Start of Source material
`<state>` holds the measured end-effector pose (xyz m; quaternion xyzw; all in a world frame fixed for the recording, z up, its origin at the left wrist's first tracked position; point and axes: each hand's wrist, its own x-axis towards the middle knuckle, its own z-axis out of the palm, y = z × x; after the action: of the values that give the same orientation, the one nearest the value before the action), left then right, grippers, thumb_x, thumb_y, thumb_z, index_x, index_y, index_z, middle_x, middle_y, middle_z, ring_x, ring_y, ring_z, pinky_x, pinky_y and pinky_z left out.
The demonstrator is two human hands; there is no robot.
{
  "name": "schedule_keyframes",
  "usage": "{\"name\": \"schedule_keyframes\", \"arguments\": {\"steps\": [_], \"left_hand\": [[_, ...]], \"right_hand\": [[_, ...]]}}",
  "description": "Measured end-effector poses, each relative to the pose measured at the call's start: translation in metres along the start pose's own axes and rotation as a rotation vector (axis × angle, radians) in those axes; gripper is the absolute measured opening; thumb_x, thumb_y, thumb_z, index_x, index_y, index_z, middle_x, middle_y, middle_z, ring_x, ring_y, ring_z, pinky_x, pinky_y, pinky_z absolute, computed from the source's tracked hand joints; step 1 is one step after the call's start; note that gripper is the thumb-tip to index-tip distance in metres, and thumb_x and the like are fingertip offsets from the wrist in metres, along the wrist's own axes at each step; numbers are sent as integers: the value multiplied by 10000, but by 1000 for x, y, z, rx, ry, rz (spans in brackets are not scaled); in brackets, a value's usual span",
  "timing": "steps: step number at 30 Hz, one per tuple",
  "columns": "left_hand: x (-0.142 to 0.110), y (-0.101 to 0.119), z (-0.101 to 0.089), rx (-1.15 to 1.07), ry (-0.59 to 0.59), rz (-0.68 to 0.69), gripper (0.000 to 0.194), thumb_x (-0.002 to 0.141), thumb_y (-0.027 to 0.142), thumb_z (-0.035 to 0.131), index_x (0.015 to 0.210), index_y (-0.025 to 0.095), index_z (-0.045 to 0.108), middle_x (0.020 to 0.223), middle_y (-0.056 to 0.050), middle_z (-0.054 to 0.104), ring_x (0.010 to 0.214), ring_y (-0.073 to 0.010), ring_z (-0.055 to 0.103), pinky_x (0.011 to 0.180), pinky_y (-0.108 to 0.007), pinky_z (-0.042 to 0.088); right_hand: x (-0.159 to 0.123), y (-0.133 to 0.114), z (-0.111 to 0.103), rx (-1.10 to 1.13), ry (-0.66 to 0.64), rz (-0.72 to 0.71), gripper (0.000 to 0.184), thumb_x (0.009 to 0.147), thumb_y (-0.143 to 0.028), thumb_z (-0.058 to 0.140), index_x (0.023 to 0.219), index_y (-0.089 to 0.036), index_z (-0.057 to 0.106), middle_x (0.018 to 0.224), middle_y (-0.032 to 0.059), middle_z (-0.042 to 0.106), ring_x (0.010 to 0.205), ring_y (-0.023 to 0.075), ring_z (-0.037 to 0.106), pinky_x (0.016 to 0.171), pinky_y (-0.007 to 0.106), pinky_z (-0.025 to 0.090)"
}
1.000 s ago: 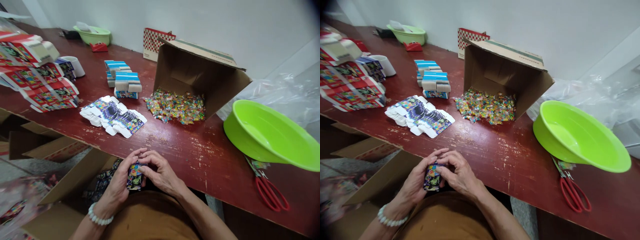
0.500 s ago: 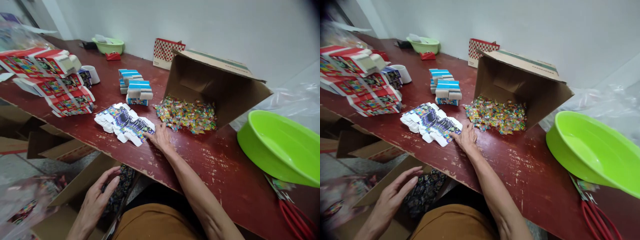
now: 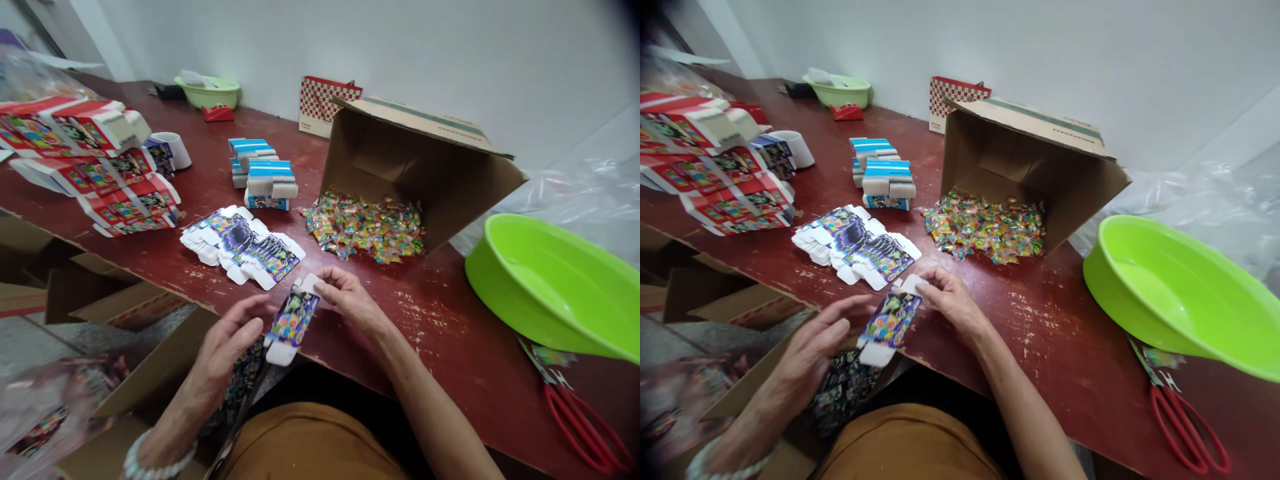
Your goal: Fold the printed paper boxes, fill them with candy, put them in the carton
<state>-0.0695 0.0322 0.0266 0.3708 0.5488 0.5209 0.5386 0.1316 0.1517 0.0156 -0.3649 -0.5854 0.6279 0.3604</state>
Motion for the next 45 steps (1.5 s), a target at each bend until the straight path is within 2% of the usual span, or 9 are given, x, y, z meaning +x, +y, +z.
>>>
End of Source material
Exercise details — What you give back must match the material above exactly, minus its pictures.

Solution to the exercise —
`<state>` holds the measured end-effector pose (xyz m; quaternion xyzw; all in a world frame fixed for the recording, z up, its origin at the left wrist's first tracked position; point and axes: each hand's wrist, its own x-axis towards the middle knuckle, its own z-axis out of the palm, y = z × x; after the action: of the values that give the same orientation, the one nearest the value before the action), left then right, grippers, thumb_x, thumb_y, thumb_z, index_x, index_y, index_z, middle_x, middle_y, middle_z, ring_x, ring_y, ring_z, pinky_x, pinky_y and pinky_z left out.
The demonstrator is two human hands; there is no robot.
{
  "name": "schedule_keyframes",
  "usage": "{\"name\": \"schedule_keyframes\", \"arguments\": {\"steps\": [_], \"left_hand\": [[_, ...]], \"right_hand\": [[_, ...]]}}",
  "description": "Measured end-effector poses, each relative to the pose measured at the call's start: translation in metres along the start pose's own axes and rotation as a rotation vector (axis × angle, radians) in those axes; gripper is the absolute measured opening; thumb_x, thumb_y, thumb_z, index_x, index_y, index_z, middle_x, middle_y, middle_z, ring_x, ring_y, ring_z, pinky_x, pinky_y, pinky_z absolute, computed from the source's tracked hand joints; step 1 is one step after the call's start; note that gripper is the thumb-tip to index-tip distance in metres, and thumb_x and the like are fingertip offsets from the wrist in metres, along the wrist's own axes at each step; numbers are sent as integers: the value multiplied by 10000, but by 1000 for x, y, z, rx, ry, rz (spans in brackets are not scaled); in brackets, a value's usual span",
  "timing": "steps: step number at 30 Hz, one per tuple",
  "columns": "left_hand: x (-0.142 to 0.110), y (-0.101 to 0.119), z (-0.101 to 0.089), rx (-1.15 to 1.07), ry (-0.59 to 0.59), rz (-0.68 to 0.69), gripper (0.000 to 0.194), thumb_x (-0.002 to 0.141), thumb_y (-0.027 to 0.142), thumb_z (-0.035 to 0.131), index_x (0.015 to 0.210), index_y (-0.025 to 0.095), index_z (-0.045 to 0.108), middle_x (0.020 to 0.223), middle_y (-0.056 to 0.050), middle_z (-0.054 to 0.104), ring_x (0.010 to 0.214), ring_y (-0.073 to 0.010), ring_z (-0.055 to 0.103), pinky_x (0.011 to 0.180), pinky_y (-0.108 to 0.007), pinky_z (-0.042 to 0.088); right_hand: x (-0.159 to 0.123), y (-0.133 to 0.114), z (-0.111 to 0.103), rx (-1.10 to 1.13), ry (-0.66 to 0.64), rz (-0.72 to 0.71), gripper (0.000 to 0.184), thumb_x (0.009 to 0.147), thumb_y (-0.143 to 0.028), thumb_z (-0.058 to 0.140), index_x (0.023 to 0.219), index_y (-0.089 to 0.036), index_z (-0.057 to 0.106), middle_x (0.018 to 0.224), middle_y (-0.032 to 0.059), middle_z (-0.042 to 0.106), ring_x (0.010 to 0.205), ring_y (-0.023 to 0.075), ring_z (-0.037 to 0.106), pinky_x (0.016 to 0.171), pinky_y (-0.007 to 0.106), pinky_z (-0.025 to 0.090)"
}
1.000 s ago: 
0.500 s ago: 
now: 
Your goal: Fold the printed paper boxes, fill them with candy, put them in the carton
<state>-0.0695 0.0322 0.0266 0.3708 0.5488 0.5209 0.5386 0.1316 0.1517 0.0156 -0.3649 -0.5854 0.6279 0.3604</state>
Motion for the next 45 steps (1.5 s), a target at each bend until the straight path is within 2% of the usual span, or 9 are given, x, y, z meaning +x, +y, +z.
>>>

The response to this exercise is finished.